Aplicados juntos, esses hábitos transformam xA de um número em um ranking em uma peça de evidência que afia sua visão do jogo.

A conclusão

xA é uma probabilidade sobre criação de oportunidades, não um boletim sobre criadores de jogadas. Usada dentro de uma janela móvel de várias partidas, lida ao lado de xG e assistências reais, ajustada para o contexto do finalizador e despojada da inflação de bola parada quando jogo aberto é a pergunta, é uma das lentes mais limpas que a análise do futebol oferece sobre o lado criativo do jogo.

Usada como veredito isolado, ou como número de ranking sem contexto, ou como prova de que um criador está ou não entregando com base na evidência de uma única temporada, ela engana. A métrica é honesta sobre o que mede. A leitura é a parte que a maioria dos analistas erra.

A Tactiq é construída em torno dessa leitura. O app apresenta o retrato da criação dentro de uma análise de partida com confiança qualificada, explica em linguagem clara o que a lacuna criação-finalização significa para uma partida específica e nunca a mistura com dados de mercado externo. Mais de 1.200 competições, localização em 32 idiomas, camada gratuita de oito análises por dia, sem cartão de crédito. É uma previsão informada, não uma aposta.

Três artigos em sequência agora formam a base de como lemos os números. Se você ainda não leu, comece com como a IA prevê jogos de futebol e o que xG realmente mede. xA é a companheira do lado de criação daquele guia de xG, e os três juntos cobrem as métricas sobre as quais o restante do blog continua construindo.

Perguntas frequentes

O que é xA em termos simples?
xA, abreviação de assistências esperadas, é uma pontuação de probabilidade associada a um passe. Estima a probabilidade de um finalizador médio concretizar o chute que aquele passe cria. Um passe em profundidade que deixa um atacante a seis metros do gol com ângulo aberto tem xA alto. Um passe lateral no meio-campo tem 0 porque não cria chute. xA mede a criação de oportunidades, não se a assistência realmente aconteceu.
Como xA difere de xG?
xG pontua a qualidade de um chute. xA pontua a qualidade do passe que gerou o chute. Um mesmo momento pode ter ambos: um passe de 0,12 xA resultando em uma cabeçada de 0,25 xG. O criador do passe ganha 0,12 xA de crédito; o finalizador ganha 0,25 xG. Juntos, descrevem quão boa foi a oportunidade e quanto da criação veio do passe em comparação com a finalização.
Por que o xA de um jogador difere das suas assistências reais?
Três razões.
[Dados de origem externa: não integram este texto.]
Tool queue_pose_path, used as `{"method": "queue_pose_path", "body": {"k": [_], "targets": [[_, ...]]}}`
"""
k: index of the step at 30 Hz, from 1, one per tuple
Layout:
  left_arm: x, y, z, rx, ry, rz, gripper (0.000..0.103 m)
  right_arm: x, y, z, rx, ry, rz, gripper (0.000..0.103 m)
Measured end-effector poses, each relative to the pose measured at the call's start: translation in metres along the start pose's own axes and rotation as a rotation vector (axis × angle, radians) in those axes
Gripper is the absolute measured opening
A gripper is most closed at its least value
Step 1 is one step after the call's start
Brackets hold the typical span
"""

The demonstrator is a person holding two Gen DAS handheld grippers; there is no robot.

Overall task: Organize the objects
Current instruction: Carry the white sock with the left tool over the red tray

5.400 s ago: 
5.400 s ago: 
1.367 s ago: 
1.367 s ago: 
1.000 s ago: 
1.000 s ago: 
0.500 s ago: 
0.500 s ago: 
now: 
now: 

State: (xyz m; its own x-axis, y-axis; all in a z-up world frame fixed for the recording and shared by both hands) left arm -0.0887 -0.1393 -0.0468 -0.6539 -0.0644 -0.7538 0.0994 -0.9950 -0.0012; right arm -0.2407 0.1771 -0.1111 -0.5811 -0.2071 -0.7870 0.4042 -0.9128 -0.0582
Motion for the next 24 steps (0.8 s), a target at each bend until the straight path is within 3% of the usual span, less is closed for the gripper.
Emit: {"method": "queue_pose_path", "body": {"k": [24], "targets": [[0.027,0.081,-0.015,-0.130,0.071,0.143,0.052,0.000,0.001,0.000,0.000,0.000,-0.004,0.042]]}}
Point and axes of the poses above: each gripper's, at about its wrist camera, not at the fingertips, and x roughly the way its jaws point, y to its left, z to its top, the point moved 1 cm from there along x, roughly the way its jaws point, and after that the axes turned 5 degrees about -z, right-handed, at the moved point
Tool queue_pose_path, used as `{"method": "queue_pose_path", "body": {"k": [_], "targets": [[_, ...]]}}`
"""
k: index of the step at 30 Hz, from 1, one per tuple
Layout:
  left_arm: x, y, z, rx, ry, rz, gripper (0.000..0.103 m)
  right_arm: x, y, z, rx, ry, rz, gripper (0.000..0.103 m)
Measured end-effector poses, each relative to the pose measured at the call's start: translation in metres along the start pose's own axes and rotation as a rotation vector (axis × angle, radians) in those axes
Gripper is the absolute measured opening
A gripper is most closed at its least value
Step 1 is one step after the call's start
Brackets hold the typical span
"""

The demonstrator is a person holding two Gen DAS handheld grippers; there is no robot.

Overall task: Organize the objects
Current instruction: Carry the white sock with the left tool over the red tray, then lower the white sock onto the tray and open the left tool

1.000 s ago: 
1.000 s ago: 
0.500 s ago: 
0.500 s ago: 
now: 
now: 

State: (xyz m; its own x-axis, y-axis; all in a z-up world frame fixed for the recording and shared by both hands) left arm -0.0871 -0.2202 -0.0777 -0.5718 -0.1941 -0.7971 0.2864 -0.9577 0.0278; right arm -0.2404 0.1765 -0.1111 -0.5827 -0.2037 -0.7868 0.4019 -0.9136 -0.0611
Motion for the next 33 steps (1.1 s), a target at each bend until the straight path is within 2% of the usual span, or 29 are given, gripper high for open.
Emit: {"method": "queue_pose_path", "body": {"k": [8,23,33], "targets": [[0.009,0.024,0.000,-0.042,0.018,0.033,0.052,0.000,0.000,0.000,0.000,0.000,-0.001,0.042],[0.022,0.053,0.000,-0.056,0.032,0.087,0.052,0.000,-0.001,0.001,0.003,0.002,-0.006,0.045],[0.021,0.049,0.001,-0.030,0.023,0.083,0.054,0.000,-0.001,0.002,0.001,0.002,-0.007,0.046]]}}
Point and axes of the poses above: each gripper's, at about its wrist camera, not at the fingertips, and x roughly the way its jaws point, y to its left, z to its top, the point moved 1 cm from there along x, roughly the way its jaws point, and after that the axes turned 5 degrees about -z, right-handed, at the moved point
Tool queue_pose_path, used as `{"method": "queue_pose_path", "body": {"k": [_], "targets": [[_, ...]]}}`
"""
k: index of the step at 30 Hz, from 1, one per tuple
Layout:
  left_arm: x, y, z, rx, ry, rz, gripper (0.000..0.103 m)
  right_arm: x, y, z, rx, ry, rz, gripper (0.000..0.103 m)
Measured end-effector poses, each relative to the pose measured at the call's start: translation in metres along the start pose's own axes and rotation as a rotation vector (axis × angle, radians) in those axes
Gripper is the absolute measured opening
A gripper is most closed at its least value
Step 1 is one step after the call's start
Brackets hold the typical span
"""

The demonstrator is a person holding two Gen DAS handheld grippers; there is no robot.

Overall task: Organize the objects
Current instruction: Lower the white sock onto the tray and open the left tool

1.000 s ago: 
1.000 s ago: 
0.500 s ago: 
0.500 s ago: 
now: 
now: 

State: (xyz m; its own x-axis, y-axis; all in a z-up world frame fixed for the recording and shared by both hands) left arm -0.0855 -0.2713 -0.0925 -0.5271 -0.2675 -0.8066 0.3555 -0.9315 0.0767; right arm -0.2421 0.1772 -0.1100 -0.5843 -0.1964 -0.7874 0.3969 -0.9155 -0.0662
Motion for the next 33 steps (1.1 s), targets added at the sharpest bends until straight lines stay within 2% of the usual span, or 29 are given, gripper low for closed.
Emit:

A qualidade de finalização do chutador não está na fórmula do xA, então um finalizador de classe mundial converterá seus passes a uma taxa maior do que o chutador médio que o modelo assume. O contrário também é verdadeiro: passar para um finalizador fraco derruba sua conta de assistências abaixo do xA. O ruído de amostras pequenas é o terceiro fator. Ao longo de uma temporada, criadores de elite geralmente superam ou igualam o xA; o azar domina em menos de vinte partidas.
A Tactiq usa xA para previsões de apostas?
Não. Tactiq é análise estatística, não apostas. xA contribui para o retrato de desempenho subjacente de jogadores criativos e da geração de oportunidades das equipes, ao lado de outros sinais. O cartão de análise não exibe cotações de casas de apostas, não induz nenhuma ação em mercados externos, e xA é uma entrada entre várias na leitura da partida.
De onde vêm os dados de xA?
xA é derivado de dados de eventos a nível de partida que registram cada passe com origem, destino, tipo de passe e resultado do chute subsequente. A Tactiq lê esses dados de eventos via feeds esportivos licenciados cobrindo mais de 1.200 competições. A forma específica como os sinais de xA se combinam com outros sinais da partida dentro da análise permanece dentro do produto.
Devo olhar xA sozinho ou junto com xG?
Junto. xA isolado fala sobre criação; xG isolado fala sobre finalização. Uma equipe com xA alto mas xG baixo está criando oportunidades que seus atacantes não convertem bem ou não chutam. Uma equipe com xG alto mas xA baixo está convertendo brilho individual em vez de criação sustentada. Os dois juntos descrevem a forma do ataque melhor do que qualquer um isoladamente.